Divorcing a narcissist: What you need to remember
Getting a divorce is difficult enough with a reasonable spouse, but when you have to divorce a narcissist, your divorce can become a challenge. Narcissists love to be in control and think everything is about them, so when you try to walk away, they may make it difficult to do so.
Fortunately, there are some tips that can help you as you focus on your divorce and ending your marriage. Here is what you should know about divorcing a narcissist and tips on how to get through this challenging situation.
Your spouse is in this to win this
Remember, a narcissistic spouse is “in it to win it” and will do all they can to control the situation. They may drag out the divorce as long as possible and make it difficult for you to get through the process quickly or easily. You may know that there is no real winner in a divorce, but to them, getting what they want is a win. Punishing you may be a win, too.
Know that your spouse might say things that aren’t true or try to gaslight you. Then, prepare for court by being thorough and having solid documentation that cannot be refuted.
Your spouse will try to play games
Since your spouse wants to be in control, they may also try to play games. They could try to game the family court system by filing seemingly endless motions or making false allegations. This is all an attempt to wear you down, so hold your ground and keep your attorney informed.
Your narcissistic spouse wants you to be emotionally involved
While narcissists aren’t particularly emotional about what they’re doing, they do want you to be affected emotionally. They want to see you react badly to the things they’re doing. The best thing you can do is simply to ignore them and let your attorney handle the legal challenges.

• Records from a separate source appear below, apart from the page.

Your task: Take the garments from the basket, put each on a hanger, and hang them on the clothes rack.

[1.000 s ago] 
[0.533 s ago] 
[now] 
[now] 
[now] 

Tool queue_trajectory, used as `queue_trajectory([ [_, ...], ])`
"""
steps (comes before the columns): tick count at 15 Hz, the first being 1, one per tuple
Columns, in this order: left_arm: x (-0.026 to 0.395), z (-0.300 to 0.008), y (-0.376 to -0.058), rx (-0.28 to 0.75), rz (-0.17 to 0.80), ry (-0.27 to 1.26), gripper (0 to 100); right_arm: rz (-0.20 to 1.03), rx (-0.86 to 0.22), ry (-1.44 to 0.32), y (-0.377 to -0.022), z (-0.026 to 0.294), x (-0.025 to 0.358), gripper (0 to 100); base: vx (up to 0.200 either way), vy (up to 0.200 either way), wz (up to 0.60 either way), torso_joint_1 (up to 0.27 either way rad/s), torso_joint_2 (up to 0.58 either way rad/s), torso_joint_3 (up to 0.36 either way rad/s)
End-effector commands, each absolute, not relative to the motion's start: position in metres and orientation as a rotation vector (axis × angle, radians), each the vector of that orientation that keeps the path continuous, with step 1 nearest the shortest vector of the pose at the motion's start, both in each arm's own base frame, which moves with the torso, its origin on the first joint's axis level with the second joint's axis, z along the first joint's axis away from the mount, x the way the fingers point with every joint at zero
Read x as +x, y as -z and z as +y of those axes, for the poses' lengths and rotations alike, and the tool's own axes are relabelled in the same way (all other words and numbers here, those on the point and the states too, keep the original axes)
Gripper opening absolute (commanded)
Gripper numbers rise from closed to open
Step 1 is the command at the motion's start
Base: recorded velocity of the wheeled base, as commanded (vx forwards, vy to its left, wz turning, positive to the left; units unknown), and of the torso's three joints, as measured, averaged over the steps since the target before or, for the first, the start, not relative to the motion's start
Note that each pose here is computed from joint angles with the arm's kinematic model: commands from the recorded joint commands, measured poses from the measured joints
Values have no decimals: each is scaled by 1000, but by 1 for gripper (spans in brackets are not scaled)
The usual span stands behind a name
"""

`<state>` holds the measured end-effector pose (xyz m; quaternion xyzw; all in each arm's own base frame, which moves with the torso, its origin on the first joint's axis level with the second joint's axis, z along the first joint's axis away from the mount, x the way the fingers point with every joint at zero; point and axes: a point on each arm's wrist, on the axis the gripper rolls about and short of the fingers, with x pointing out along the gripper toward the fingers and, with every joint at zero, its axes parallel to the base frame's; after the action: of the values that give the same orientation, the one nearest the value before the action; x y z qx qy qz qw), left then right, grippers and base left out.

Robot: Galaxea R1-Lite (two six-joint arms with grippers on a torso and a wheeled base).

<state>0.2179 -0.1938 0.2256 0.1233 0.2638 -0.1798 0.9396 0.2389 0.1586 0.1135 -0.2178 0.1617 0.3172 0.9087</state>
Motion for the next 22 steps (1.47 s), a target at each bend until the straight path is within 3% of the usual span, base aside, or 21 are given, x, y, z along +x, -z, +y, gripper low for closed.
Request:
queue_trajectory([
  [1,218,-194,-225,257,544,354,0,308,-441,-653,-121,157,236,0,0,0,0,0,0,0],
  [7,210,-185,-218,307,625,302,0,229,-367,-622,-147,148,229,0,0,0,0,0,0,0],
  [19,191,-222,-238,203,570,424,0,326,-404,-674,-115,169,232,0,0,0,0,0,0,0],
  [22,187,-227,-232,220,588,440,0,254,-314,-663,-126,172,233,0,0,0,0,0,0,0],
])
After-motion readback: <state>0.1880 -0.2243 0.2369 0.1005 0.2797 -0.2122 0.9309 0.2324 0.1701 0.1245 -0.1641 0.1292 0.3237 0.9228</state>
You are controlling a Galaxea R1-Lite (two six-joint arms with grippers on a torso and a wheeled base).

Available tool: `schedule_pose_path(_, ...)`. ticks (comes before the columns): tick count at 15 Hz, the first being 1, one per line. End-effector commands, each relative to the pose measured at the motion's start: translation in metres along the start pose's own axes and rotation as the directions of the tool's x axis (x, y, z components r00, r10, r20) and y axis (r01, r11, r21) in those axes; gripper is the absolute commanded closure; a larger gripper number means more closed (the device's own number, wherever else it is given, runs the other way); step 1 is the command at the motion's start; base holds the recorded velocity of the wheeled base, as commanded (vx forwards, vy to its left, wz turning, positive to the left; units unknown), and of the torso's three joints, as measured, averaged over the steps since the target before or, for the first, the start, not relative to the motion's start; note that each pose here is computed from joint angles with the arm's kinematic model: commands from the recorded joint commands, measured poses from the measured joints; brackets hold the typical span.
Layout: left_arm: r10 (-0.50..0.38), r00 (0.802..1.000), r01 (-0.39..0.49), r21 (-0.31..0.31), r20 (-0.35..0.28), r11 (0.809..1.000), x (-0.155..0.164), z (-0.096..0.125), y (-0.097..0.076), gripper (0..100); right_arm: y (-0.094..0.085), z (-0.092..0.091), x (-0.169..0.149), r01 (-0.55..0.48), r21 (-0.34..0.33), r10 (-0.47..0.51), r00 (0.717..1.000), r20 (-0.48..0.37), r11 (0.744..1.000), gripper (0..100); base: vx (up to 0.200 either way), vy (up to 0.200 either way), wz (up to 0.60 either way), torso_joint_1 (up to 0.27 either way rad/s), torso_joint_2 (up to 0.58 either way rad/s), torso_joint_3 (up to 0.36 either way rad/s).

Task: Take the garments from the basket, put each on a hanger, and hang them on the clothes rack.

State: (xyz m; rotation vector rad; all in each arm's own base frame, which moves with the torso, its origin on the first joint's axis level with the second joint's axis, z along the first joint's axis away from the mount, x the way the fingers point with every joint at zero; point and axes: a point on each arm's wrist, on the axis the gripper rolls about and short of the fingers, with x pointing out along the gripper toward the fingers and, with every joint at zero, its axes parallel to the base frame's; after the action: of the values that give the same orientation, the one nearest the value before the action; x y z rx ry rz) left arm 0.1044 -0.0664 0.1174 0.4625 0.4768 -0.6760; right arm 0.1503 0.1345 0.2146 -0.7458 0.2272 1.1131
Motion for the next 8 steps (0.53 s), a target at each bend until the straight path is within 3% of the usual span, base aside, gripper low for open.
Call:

Narcissists do change the legal nature of a divorce and make it much more necessary for you to keep strict, thorough records. Having a judge involved in the final division of assets or in setting up custody could give you peace, because your spouse is less likely to take responsibility for an unfavorable outcome. In the end, your attorney will be there to help get you through this situation. It can be challenging to divorce a narcissist, but it is possible to do so.